--- REQUIRED ACTION ---
Please reproduce the entire listing exactly.

--- DATA FOR THIS TASK ---
# # # # # # #

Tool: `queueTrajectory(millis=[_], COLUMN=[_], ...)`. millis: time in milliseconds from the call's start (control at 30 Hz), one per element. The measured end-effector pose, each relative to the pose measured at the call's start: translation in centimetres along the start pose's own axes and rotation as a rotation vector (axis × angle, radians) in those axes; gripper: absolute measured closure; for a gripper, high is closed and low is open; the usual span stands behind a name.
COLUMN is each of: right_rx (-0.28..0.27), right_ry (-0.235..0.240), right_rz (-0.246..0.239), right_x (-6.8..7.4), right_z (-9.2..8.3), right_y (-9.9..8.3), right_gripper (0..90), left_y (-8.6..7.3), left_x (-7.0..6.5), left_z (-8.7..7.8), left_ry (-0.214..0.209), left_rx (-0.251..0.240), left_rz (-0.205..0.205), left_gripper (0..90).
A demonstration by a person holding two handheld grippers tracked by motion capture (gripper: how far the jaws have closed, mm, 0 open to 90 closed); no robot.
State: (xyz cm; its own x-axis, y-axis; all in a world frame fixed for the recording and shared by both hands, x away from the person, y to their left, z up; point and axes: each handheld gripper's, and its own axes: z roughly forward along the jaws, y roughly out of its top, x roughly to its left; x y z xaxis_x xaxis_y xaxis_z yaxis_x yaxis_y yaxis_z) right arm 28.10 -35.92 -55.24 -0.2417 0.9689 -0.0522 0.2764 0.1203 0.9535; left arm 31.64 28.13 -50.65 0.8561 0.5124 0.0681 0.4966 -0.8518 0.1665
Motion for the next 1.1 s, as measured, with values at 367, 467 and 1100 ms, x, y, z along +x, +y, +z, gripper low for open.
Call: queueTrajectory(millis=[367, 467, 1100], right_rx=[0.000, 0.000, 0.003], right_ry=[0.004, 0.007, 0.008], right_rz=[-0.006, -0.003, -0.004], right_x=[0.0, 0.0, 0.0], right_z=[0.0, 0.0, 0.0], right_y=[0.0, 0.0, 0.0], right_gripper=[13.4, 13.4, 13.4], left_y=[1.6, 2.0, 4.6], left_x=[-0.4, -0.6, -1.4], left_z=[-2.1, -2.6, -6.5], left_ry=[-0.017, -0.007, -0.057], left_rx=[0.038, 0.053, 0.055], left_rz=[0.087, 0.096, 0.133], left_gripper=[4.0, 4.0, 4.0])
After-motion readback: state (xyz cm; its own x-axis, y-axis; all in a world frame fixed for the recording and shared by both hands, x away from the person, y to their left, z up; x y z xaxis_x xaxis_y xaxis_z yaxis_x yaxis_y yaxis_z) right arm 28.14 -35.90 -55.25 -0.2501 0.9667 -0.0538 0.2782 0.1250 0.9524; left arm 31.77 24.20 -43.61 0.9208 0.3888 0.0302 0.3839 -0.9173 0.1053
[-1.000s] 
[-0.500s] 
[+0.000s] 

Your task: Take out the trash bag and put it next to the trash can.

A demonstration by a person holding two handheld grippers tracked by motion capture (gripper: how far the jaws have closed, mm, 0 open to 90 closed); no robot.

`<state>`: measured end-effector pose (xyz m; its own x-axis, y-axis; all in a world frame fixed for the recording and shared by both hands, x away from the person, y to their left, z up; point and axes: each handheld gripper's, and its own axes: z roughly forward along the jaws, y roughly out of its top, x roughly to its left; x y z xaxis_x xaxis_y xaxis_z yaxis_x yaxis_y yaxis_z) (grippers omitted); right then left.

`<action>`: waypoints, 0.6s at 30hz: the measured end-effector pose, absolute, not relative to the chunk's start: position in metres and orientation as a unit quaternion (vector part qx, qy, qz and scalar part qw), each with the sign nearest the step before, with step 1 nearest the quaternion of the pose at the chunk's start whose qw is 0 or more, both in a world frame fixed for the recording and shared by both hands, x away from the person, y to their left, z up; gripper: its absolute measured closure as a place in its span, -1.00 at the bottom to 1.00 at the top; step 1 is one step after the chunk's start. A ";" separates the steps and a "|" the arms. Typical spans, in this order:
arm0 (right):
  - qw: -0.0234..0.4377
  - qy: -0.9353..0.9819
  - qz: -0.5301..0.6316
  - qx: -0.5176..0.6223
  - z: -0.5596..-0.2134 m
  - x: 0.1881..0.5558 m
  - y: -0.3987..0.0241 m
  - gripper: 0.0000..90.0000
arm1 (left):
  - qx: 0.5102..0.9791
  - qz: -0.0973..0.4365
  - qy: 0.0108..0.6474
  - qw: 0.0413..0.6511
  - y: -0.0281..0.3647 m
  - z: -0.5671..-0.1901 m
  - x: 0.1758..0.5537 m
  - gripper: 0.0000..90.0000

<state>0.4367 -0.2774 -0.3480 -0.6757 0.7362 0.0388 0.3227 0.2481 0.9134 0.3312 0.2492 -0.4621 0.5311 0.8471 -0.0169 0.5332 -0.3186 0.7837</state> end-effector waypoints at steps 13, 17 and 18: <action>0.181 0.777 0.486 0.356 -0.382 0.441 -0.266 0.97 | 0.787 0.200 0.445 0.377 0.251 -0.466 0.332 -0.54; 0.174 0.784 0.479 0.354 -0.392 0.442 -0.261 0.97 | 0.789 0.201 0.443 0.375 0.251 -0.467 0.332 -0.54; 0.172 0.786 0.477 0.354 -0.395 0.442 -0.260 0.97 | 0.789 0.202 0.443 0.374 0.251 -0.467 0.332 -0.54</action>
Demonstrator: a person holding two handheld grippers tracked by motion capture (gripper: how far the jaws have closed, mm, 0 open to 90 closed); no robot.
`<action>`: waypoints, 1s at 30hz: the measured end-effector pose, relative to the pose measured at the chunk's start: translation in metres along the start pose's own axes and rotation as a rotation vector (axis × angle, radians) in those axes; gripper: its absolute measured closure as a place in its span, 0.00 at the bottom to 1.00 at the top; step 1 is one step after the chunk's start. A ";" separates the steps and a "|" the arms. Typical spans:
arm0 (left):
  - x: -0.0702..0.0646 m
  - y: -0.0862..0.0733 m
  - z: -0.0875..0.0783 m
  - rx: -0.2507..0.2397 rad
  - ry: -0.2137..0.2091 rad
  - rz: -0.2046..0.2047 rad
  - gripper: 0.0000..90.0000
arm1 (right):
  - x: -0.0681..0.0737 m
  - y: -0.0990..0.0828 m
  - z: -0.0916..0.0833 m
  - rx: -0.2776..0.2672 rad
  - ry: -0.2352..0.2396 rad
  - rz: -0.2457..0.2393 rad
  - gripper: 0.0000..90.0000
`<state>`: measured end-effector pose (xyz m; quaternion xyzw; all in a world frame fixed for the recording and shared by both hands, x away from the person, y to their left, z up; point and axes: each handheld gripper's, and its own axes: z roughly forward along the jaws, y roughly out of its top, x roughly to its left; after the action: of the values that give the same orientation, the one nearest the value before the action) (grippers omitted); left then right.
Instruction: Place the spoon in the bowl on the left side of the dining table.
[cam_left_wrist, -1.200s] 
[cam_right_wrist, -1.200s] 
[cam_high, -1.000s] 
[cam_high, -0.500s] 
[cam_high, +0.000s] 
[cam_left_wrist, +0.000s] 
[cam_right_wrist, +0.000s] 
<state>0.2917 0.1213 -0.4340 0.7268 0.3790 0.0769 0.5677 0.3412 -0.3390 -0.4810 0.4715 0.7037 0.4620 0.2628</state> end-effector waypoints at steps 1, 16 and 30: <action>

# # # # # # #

--- REPLY ---
Tool: `queueTrajectory(millis=[_], COLUMN=[_], ...)`. millis: time in milliseconds from the call's start (control at 30 Hz), one per element. The measured end-effector pose, each relative to the pose measured at the call's start: translation in centimetres along the start pose's own axes and rotation as a rotation vector (axis × angle, radians) in those axes; gripper: absolute measured closure; for a gripper, high is closed and low is open; the usual span stands behind a name.
COLUMN is each of: right_rx (-0.28..0.27), right_ry (-0.235..0.240), right_rz (-0.246..0.239), right_x (-6.8..7.4), right_z (-9.2..8.3), right_y (-9.9..8.3), right_gripper (0..90), left_y (-8.6..7.3), left_x (-7.0..6.5), left_z (-8.7..7.8), left_ry (-0.214..0.209), left_rx (-0.251..0.240), left_rz (-0.205..0.205), left_gripper (0..90).
A demonstration by a person holding two handheld grippers tracked by motion capture (gripper: how far the jaws have closed, mm, 0 open to 90 closed); no robot.
State: (xyz cm; its own x-axis, y-axis; all in a world frame fixed for the recording and shared by both hands, x away from the person, y to their left, z up; point and axes: each handheld gripper's, and its own axes: z roughly forward along the jaws, y roughly out of its top, x roughly to its left; x y z xaxis_x xaxis_y xaxis_z yaxis_x yaxis_y yaxis_z) right arm 28.10 -35.92 -55.24 -0.2417 0.9689 -0.0522 0.2764 0.1203 0.9535; left arm 31.64 28.13 -50.65 0.8561 0.5124 0.0681 0.4966 -0.8518 0.1665
Motion for the next 1.1 s, as measured, with values at 367, 467 and 1100 ms, x, y, z along +x, +y, +z, gripper low for open.
Call: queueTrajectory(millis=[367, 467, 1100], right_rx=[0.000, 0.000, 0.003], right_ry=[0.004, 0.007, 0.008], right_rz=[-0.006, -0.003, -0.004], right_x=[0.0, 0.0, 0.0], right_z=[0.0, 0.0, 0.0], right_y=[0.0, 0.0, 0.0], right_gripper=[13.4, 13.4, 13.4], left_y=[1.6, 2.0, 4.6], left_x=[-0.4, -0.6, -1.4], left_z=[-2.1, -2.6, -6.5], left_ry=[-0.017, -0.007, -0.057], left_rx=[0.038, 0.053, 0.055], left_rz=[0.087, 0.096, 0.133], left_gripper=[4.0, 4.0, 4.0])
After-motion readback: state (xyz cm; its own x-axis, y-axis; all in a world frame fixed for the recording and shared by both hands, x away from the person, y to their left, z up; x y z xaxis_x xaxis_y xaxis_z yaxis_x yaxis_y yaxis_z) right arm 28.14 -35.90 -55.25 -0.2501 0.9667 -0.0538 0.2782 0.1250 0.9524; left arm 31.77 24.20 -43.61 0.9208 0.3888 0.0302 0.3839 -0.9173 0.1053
[-1.000s] 
[-0.500s] 
[+0.000s] 

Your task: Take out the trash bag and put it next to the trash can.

A demonstration by a person holding two handheld grippers tracked by motion capture (gripper: how far the jaws have closed, mm, 0 open to 90 closed); no robot.

`<state>`: measured end-effector pose (xyz m; its own x-axis, y-axis; all in a world frame fixed for the recording and shared by both hands, x away from the person, y to their left, z up; point and axes: each handheld gripper's, and its own axes: z roughly forward along the jaws, y roughly out of its top, x roughly to its left; x y z xaxis_x xaxis_y xaxis_z yaxis_x yaxis_y yaxis_z) (grippers omitted); right then left.

`<action>`: waypoints, 0.6s at 30hz: the measured end-effector pose, absolute, not relative to the chunk's start: position in metres and orientation as a unit quaternion (vector part qx, qy, qz and scalar part qw), each with the sign nearest the step before, with step 1 nearest the quaternion of the pose at the chunk's start whose qw is 0 or more, both in a world frame fixed for the recording and shared by both hands, x away from the person, y to their left, z up; gripper: its absolute measured closure as a place in its span, -1.00 at the bottom to 1.00 at the top; step 1 is one step after the chunk's start. A ";" separates the steps and a "|" the arms. Typical spans, in this order:
arm0 (right):
  - qw: -0.0234..0.4377
  - qy: -0.9353..0.9819
  - qz: -0.5301..0.6316
  - qx: -0.5176..0.6223
  - z: -0.5596..-0.2134 m
  - x: 0.1881..0.5558 m
  - y: -0.3987..0.0241 m
  - gripper: 0.0000..90.0000
arm1 (left):
  - qx: 0.5102..0.9791
  - qz: -0.0973..0.4365
  - qy: 0.0108..0.6474
  - qw: 0.0413..0.6511
  - y: -0.0281..0.3647 m
  - z: -0.5671..-0.1901 m
  - x: 0.1758..0.5537 m
  - gripper: 0.0000..90.0000

<state>0.4367 -0.2774 -0.3480 -0.6757 0.7362 0.0388 0.3227 0.2481 0.9134 0.3312 0.2492 -0.4621 0.5311 0.8471 -0.0169 0.5332 -0.3186 0.7837</state> end-effector waypoints at steps 13, 17 and 18: <action>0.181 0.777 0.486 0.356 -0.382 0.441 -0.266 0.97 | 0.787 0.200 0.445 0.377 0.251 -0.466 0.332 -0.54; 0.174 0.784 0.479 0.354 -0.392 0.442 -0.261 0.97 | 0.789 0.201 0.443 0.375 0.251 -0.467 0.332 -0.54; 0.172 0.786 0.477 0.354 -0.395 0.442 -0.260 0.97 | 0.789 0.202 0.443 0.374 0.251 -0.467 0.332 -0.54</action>
Demonstrator: a person holding two handheld grippers tracked by motion capture (gripper: how far the jaws have closed, mm, 0 open to 90 closed); no robot.
`<action>`: waypoints, 1s at 30hz: the measured end-effector pose, relative to the pose measured at the chunk's start: translation in metres along the start pose's own axes and rotation as a rotation vector (axis × angle, radians) in those axes; gripper: its absolute measured closure as a place in its span, 0.00 at the bottom to 1.00 at the top; step 1 is one step after the chunk's start. A ";" separates the steps and a "|" the arms. Typical spans:
arm0 (left):
  - x: -0.0702..0.0646 m
  - y: -0.0862..0.0733 m
  - z: -0.0875..0.0783 m
  - rx: -0.2507..0.2397 rad
  - ry: -0.2137..0.2091 rad
  - rz: -0.2046..0.2047 rad
  - gripper: 0.0000..90.0000
arm1 (right):
  - x: -0.0681..0.0737 m
  - y: -0.0990..0.0828 m
  - z: -0.0916..0.0833 m
  - rx: -0.2776..0.2672 rad
  - ry: -0.2352..0.2396 rad
  - rz: -0.2457..0.2393 rad
  - gripper: 0.0000..90.0000
`<state>`: measured end-effector pose (xyz m; quaternion xyzw; all in a world frame fixed for the recording and shared by both hands, x away from the person, y to their left, z up; point and axes: each handheld gripper's, and its own axes: z roughly forward along the jaws, y roughly out of its top, x roughly to its left; after the action: of the values that give the same orientation, the one nearest the value before the action) (grippers omitted); left then right.
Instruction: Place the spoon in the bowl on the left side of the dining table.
[cam_left_wrist, -1.200s] 
[cam_right_wrist, -1.200s] 
[cam_high, -1.000s] 
[cam_high, -0.500s] 
[cam_high, +0.000s] 
[cam_left_wrist, +0.000s] 
[cam_right_wrist, +0.000s] 
<state>0.2917 0.1213 -0.4340 0.7268 0.3790 0.0769 0.5677 0.3412 -0.3390 -0.4810 0.4715 0.7037 0.4620 0.2628</state> end-effector waypoints at steps 1, 16 and 30: <action>

This exercise is now finished, and nothing remains to add.